Poltronari, no grazie !

Matteo “il temporeggiatore”

Essere poltronari oggi non va più bene. O meglio, essere definito come tale non va bene, perché alla fine la politica trova sempre nuovi termini di facciata o nuovi metodi per accaparrarsi i posti strategici anche in periodi “scomodi”.

Scomodi, sì, poiché il populismo, che fa del distacco dal vecchio sistema la propria ragion d’essere, non può certo ripiegare sui vecchi metodi, forse meno ipocriti ma non più di moda, per chiedere qualche poltrona in più.

Ed ecco che la prima vittima di ciò, è proprio uno che con il populismo ha fatto fortuna: Matteo Salvini.

Il capitano nazionale dall’alto del suo 34% alle europee e dai sondaggi attuali che lo danno addirittura al 38% soffre e subisce una presenza dei 5stelle troppo invasiva rispetto al 17% scarso che il Movimento riesce a racimolare.

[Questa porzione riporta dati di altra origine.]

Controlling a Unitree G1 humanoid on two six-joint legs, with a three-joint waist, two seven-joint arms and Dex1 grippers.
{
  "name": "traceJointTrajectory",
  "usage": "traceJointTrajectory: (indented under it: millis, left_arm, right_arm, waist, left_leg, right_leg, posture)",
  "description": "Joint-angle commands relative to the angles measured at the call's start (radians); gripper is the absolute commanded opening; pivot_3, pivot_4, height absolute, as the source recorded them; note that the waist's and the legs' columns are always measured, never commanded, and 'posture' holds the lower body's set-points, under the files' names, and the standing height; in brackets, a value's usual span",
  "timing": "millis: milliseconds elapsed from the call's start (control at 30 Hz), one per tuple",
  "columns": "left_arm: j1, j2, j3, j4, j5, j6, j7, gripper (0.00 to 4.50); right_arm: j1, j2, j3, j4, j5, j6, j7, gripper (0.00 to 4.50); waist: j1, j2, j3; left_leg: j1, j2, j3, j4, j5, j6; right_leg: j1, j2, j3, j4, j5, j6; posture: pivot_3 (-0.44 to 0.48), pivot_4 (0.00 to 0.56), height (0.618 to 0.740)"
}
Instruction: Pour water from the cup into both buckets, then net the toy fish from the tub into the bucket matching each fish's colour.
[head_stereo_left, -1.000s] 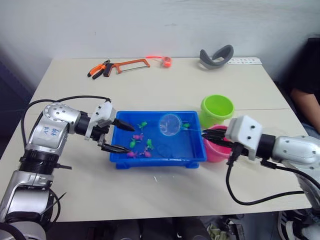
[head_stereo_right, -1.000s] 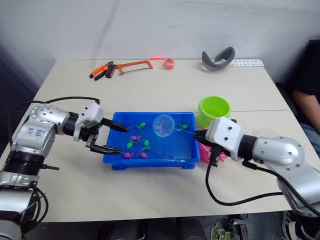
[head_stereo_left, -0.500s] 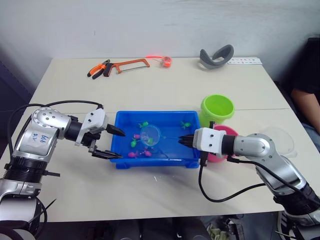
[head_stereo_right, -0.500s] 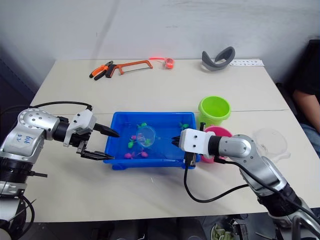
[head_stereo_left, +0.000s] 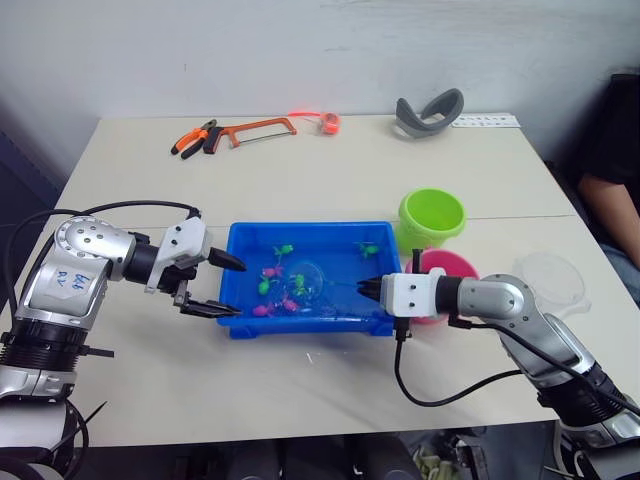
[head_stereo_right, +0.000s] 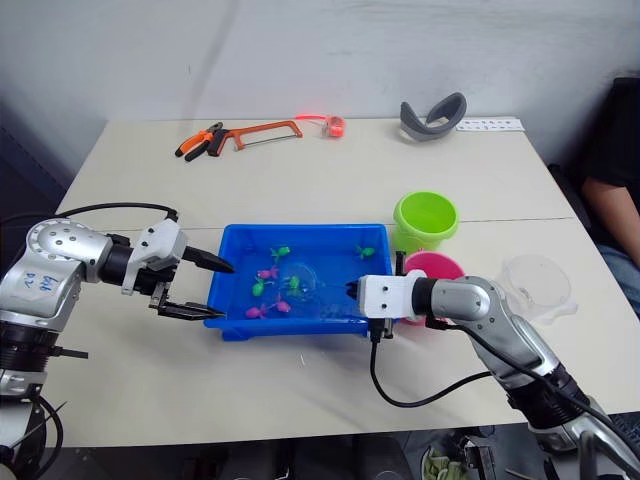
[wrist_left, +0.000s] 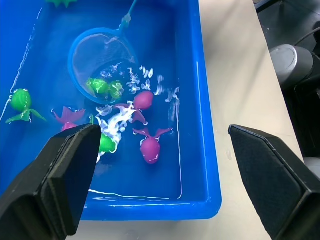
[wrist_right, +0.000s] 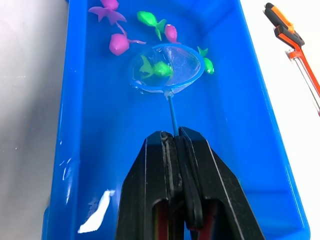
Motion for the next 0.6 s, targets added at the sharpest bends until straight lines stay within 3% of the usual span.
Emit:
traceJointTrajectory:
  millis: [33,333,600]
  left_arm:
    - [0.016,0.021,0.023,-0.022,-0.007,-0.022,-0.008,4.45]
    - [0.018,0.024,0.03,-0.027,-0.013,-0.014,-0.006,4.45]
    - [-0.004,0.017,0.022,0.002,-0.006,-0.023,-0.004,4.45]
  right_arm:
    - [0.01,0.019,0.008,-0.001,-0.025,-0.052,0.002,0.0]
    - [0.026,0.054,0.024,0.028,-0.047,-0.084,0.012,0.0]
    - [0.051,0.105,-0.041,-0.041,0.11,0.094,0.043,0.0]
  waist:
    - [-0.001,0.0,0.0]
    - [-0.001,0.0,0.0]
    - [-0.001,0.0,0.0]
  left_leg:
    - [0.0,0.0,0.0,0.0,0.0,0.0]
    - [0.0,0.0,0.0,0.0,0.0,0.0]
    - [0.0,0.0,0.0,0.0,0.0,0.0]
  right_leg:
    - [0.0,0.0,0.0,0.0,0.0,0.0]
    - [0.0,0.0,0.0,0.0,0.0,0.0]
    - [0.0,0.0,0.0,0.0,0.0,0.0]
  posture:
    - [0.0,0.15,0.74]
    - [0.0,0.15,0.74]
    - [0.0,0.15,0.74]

Un rapporto di forza che può essere riequilibrato con una semplice parola: rimpasto.

Ma il rimpasto Salvini non lo può chiedere, a meno che non scelga di passare per un assetato di poltrone vecchio stile che fa giochi di palazzo a danno degli “honestissimi” 5 Stelle.

Come fare allora? Semplice: la buona sorte arride ancora al capitano e gli prospetta uno scenario dal quale potrebbe uscirne come “Salvatore della Patria” ed al contempo con qualche posto in più negli apparati di governo: il fallimento di Maio.

Il caro Luigino è impegnato, come tutti sappiamo, sui fronti Alitalia ed Ilva di Taranto. Il primo, un disastro totale. Era il 2017 infatti quando un di Maio ancora all’opposizione annunciava: “Alitalia? Sono fiducioso potrà restare sul mercato senza i soldi pubblici”. Affermazione da poco smentita: il prestito di 900 milioni + interessi non sarà restituito allo Stato il quale addirittura, come soluzione definitiva, propone un acquisto di quote di maggioranza Alitalia attraverso Ferrovie ed il Ministero dell’Economia. In pratica: altre spese a carico dei contribuenti ed un ipotetico futuro del tipo che se prima era solo un’azienda pubblica a crollare, ora potranno essere tranquillamente due.

In dirittura di arrivo anche il secondo disastro: quello dell’Ilva di Taranto. Il Governo ha infatti deciso di non rispettare l’accordo firmato con ArcelorMittal, il quale conteneva, nel periodo di riconversione degli impianti, una clausola di salvaguardia per i dirigenti di tale azienda nei confronti di procedimenti penali per reati ambientali.

“Non esiste alcuna possibilità che l’immunità torni” ha dichiarato il Ministro-Vicepremier e nel frattempo ad accelerare la caduta, arriva anche la procura di Taranto con la decisione di chiudere uno dei cinque altiforni ancora attivi nello stabilimento di acciaio più grande d’Europa. Una decisione che ridurrà ancora di più la produzione. Quanto tempo passerà prima che, a queste condizioni, ArcelorMittal lasci l’investimento?

Non lo sappiamo, ma qualcuno in via Bellerio potrebbe sperare che il momento arrivi presto, che il fallimento si palesi davanti a tutta la nazione e che quindi si renda necessaria una maggiore presenza di leghisti nel governo. Gente affidabile, infallibile, che porta a casa risultati e non sconfitte. L’occasione perfetta per chiedere un rimpasto di governo che rappresenti le reali % di partito.

Una scommessa temporeggiatrice degna delle migliori tattiche politiche se non fosse che, ancora una volta, la realizzazione degli interessi politici di Salvini potrebbe pesare sugli interessi della nazione.